> _TASK REQUIREMENTS_:
Within the entries below, find the portion that opens with the line containing "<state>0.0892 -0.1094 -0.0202" and closes with the line containing "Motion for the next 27". Retype that portion exactly and only.

> _SUPPLIED ENTRIES_:

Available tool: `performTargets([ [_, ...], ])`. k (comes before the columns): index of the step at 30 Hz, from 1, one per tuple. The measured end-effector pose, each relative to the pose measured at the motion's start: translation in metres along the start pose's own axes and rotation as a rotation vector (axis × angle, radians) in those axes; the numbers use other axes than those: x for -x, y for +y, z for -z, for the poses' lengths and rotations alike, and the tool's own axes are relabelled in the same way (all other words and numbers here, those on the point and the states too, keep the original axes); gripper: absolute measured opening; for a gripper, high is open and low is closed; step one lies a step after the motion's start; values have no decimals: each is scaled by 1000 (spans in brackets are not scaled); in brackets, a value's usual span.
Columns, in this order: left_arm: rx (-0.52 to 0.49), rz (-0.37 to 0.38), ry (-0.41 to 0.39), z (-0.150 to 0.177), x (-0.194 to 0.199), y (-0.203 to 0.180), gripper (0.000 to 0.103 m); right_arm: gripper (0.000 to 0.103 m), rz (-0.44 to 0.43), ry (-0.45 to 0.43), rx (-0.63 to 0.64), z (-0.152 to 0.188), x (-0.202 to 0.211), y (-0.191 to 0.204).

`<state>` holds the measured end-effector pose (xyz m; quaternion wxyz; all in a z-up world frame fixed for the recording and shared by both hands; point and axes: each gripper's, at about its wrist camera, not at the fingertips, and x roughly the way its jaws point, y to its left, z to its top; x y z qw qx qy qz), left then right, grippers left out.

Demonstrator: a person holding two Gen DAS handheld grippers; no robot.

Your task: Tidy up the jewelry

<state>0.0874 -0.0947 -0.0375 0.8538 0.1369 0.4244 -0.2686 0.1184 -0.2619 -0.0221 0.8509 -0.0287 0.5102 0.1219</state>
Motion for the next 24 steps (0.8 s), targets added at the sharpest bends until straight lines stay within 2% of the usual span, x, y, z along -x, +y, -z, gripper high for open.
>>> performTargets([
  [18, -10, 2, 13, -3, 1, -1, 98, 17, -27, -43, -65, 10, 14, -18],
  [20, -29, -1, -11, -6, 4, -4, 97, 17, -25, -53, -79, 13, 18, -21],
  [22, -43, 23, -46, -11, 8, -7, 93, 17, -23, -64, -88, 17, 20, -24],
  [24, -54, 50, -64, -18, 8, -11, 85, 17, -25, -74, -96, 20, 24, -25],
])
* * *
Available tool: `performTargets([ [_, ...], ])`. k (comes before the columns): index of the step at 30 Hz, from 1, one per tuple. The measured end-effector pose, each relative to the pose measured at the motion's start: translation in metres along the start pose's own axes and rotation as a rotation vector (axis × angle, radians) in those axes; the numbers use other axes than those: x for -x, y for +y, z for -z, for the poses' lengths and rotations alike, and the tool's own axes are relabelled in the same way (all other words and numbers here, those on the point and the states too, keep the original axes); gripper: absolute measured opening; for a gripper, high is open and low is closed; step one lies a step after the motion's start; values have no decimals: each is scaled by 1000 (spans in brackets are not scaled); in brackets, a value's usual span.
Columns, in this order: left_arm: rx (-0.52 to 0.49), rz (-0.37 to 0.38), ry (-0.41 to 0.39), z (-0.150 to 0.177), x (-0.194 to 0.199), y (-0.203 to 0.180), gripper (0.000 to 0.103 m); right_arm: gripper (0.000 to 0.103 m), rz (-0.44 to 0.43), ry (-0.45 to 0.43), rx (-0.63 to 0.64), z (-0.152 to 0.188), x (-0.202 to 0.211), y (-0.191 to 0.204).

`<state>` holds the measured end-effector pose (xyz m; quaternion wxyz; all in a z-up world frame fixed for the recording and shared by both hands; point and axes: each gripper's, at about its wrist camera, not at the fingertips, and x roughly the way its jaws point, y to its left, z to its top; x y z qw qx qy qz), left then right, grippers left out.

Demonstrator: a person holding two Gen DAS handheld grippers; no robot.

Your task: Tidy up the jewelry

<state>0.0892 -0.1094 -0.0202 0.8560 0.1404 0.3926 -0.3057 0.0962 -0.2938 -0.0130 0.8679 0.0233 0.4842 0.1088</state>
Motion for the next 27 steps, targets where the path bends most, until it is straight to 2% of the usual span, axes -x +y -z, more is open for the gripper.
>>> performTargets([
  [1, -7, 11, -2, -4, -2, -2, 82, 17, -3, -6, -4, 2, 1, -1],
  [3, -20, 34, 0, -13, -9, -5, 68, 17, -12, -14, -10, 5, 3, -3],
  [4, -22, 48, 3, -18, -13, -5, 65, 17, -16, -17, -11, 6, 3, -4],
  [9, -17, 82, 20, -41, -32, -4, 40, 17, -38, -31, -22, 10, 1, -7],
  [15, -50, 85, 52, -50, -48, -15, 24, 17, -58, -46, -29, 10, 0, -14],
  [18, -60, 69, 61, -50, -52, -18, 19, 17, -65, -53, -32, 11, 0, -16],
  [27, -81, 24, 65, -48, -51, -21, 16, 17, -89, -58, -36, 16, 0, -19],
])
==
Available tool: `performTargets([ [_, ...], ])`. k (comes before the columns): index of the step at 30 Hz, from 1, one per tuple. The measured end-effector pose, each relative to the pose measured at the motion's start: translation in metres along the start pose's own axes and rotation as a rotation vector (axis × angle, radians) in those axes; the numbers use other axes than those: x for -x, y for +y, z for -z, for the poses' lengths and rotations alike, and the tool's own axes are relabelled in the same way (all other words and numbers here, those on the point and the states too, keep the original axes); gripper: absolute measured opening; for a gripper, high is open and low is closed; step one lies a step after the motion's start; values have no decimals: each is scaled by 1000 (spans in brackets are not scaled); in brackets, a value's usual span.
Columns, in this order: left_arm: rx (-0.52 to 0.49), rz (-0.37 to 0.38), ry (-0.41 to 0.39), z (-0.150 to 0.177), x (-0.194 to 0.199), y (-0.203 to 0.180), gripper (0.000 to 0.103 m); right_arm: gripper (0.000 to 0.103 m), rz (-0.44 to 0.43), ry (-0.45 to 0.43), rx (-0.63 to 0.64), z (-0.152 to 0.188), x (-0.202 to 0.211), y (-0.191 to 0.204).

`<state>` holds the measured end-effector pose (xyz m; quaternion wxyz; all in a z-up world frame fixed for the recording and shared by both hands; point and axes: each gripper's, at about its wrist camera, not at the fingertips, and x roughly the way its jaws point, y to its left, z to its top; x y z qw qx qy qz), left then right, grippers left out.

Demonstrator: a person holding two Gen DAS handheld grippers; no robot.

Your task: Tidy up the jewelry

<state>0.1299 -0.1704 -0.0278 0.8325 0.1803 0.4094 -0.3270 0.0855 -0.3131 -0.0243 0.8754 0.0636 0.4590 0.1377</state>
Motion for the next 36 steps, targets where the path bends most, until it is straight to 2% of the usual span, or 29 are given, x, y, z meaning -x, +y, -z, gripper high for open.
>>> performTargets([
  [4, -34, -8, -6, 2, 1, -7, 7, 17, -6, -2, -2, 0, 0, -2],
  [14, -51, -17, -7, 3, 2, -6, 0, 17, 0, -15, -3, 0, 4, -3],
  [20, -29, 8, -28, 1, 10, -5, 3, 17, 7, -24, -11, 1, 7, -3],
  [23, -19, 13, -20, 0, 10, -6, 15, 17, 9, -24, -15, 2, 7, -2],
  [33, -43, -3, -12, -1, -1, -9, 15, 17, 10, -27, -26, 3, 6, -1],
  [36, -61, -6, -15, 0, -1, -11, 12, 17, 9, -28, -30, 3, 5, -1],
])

> _EXERCISE OUTPUT_:
<state>0.0892 -0.1094 -0.0202 0.8560 0.1404 0.3926 -0.3057 0.0962 -0.2938 -0.0130 0.8679 0.0233 0.4842 0.1088</state>
Motion for the next 27 steps, targets where the path bends most, until it is straight to 2% of the usual span, axes -x +y -z, more is open for the gripper.

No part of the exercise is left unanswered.